Alexander Lambevski is a founding editor and publisher of Sextures, an online international refereed academic journal for sexualities, cultures and politics, and an independent scholar from Sydney. He has published numerous refereed journal articles and book chapters, and currently is working on a book on queer emotions and sexual citizenship.

STEPHEN KERRY

Are You a Boy or a Girl? Foucault and the Intersex Movement
The world’s first intersex organisation, the Turner’s Syndrome Association of Australia, formed in 1983. It is at that time, a year prior to Foucault’s death, we witness the first stirrings which echo Foucault’s articulations. The Intersex Movement coalesced around an articulation of the voice that challenges modern medicine’s power to name and diagnose counter normative bodies. This author is not the first to argue that the Intersex Movement’s call to arms is the literal embodiment of poststructuralism, queer theory and Foucault. The interplay between lived experiences, bio-power and theory has been articulated within the narratives, actions and theorisation of intersex individuals and their peers. In the author’s recent study of Intersex Australians one individual locates Foucault in their life and their re-conceptualisation of sex and gender: Foucault ‘taught me that binary classifications are only one means to order the world’. This paper will explore how the Intersex Movement has reclaimed the subjugated knowledges of their bodies.
Stephen Kerry employs feminist, gender and queer theories to understand and give a voice to those people who live on the margins of sex, gender and sexuality. As a queer identifying Buddhist Trekkie, Stephen has brought theory into practice through 20 years of participation in student and queer activism and volunteering for not-for-profit peer support organisations. Stephen is a lecturer in the Sociology Department at Flinders University.

KATE SEYMOUR

Problematisations: Violence Intervention and the Construction of Expertise
Foucault’s (2007: 141) ‘history of problematizations’ draws attention to the ways in which ‘things’ become ‘problems’. This paper focuses on the dichotomisation and categorisation of violence as, either, ‘serious’/‘abnormal’ (non-gendered) violence or gendered (‘domestic’ violence), reflecting the transformation of some forms of violence into problem violence. Evident here, based on the findings of an exploratory study of the ways in which practitioners who work with male perpetrators of violence construct and understand violence, is the creation of particular realms of intervention, divided along disciplinary lines, each associated with distinct domains of knowledge, authority and expertise. In the process certain behaviours are ‘claimed’ as the ‘territory’ of a professional group.

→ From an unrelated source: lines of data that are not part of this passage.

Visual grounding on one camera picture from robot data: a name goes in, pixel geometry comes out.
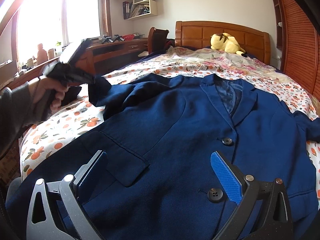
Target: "window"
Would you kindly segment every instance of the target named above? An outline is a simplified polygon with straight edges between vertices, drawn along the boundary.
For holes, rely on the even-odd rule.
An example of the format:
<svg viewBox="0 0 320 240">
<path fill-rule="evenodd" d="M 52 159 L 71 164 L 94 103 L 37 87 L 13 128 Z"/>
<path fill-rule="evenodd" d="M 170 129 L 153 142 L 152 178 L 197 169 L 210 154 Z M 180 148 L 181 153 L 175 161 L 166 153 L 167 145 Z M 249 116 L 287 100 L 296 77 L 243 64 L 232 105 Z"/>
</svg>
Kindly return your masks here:
<svg viewBox="0 0 320 240">
<path fill-rule="evenodd" d="M 37 56 L 37 45 L 55 49 L 62 45 L 101 36 L 99 0 L 24 0 L 17 20 L 19 62 Z"/>
</svg>

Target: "human hand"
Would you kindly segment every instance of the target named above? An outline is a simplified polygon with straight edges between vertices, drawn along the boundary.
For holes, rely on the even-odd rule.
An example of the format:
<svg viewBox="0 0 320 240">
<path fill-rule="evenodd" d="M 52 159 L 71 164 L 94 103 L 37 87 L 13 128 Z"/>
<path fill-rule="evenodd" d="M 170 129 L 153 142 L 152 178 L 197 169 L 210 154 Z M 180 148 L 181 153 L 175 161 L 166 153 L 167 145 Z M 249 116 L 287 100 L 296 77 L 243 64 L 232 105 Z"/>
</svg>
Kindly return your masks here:
<svg viewBox="0 0 320 240">
<path fill-rule="evenodd" d="M 61 106 L 61 101 L 64 99 L 65 93 L 68 91 L 68 87 L 63 86 L 59 81 L 41 76 L 31 80 L 29 83 L 29 92 L 30 96 L 33 96 L 32 103 L 38 103 L 41 98 L 44 96 L 47 90 L 54 89 L 57 93 L 55 99 L 50 105 L 50 109 L 53 113 L 58 111 L 58 108 Z"/>
</svg>

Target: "blazer pocket flap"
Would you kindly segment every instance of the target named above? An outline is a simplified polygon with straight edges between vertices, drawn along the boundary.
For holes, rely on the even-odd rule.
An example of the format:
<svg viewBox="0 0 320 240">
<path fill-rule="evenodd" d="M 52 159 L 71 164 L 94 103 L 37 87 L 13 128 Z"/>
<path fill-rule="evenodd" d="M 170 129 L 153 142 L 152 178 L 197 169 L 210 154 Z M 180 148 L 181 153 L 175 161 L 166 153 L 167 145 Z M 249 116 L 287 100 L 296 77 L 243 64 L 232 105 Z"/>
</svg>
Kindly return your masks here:
<svg viewBox="0 0 320 240">
<path fill-rule="evenodd" d="M 103 132 L 91 132 L 83 144 L 92 154 L 98 150 L 107 154 L 106 170 L 125 187 L 130 187 L 150 166 L 143 157 Z"/>
</svg>

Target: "blazer button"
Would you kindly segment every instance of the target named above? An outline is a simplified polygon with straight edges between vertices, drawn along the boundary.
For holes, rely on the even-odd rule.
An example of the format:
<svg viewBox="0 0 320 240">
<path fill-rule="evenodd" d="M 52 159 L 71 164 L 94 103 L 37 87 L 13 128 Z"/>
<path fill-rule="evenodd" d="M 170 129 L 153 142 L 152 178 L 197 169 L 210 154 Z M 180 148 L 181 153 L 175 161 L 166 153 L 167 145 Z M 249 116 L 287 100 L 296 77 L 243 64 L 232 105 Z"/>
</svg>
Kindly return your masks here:
<svg viewBox="0 0 320 240">
<path fill-rule="evenodd" d="M 219 188 L 212 188 L 208 191 L 208 199 L 212 203 L 218 203 L 222 200 L 223 192 Z"/>
<path fill-rule="evenodd" d="M 223 139 L 222 139 L 222 143 L 223 143 L 224 145 L 226 145 L 226 146 L 231 146 L 231 145 L 233 145 L 233 140 L 230 139 L 230 138 L 223 138 Z"/>
</svg>

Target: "wooden headboard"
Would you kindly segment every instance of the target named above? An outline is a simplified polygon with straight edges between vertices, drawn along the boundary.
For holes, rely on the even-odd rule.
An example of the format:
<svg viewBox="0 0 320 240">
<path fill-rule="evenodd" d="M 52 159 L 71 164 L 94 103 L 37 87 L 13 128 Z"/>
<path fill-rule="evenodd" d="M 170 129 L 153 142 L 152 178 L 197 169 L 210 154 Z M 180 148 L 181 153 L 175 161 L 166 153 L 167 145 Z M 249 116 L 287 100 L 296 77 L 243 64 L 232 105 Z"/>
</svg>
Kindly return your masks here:
<svg viewBox="0 0 320 240">
<path fill-rule="evenodd" d="M 202 49 L 211 45 L 211 36 L 217 33 L 229 33 L 246 52 L 270 64 L 269 33 L 241 25 L 209 21 L 177 22 L 175 45 Z"/>
</svg>

As emphasised by Foucault (2007: 71), ‘for knowledge to function as knowledge it must exercise power’. Expertise thus performs a powerful, exclusionary function, controlling who can speak authoritatively about an issue. It is argued that this partitioning of certain behaviours, as representing particular ‘types’ of problem and particular ‘types’ of people, and the ‘territory’ of some professional groups and not others, reflects the broader context of (gendered) power and disciplinary knowledge and has significant implications for the ways in which male violence is conceptualised, named and addressed.
As a qualified social worker, Kate Seymour has worked extensively in the areas of child protection, public housing, vocational rehabilitation and correctional services (with adult offenders). She commenced her current role, as a lecturer in criminology and justice studies with Charles Sturt University in NSW, in 2004. Kate’s research interest and activity is focused on gender and violence, specifically the relationships between masculinities, power, sexuality and violence.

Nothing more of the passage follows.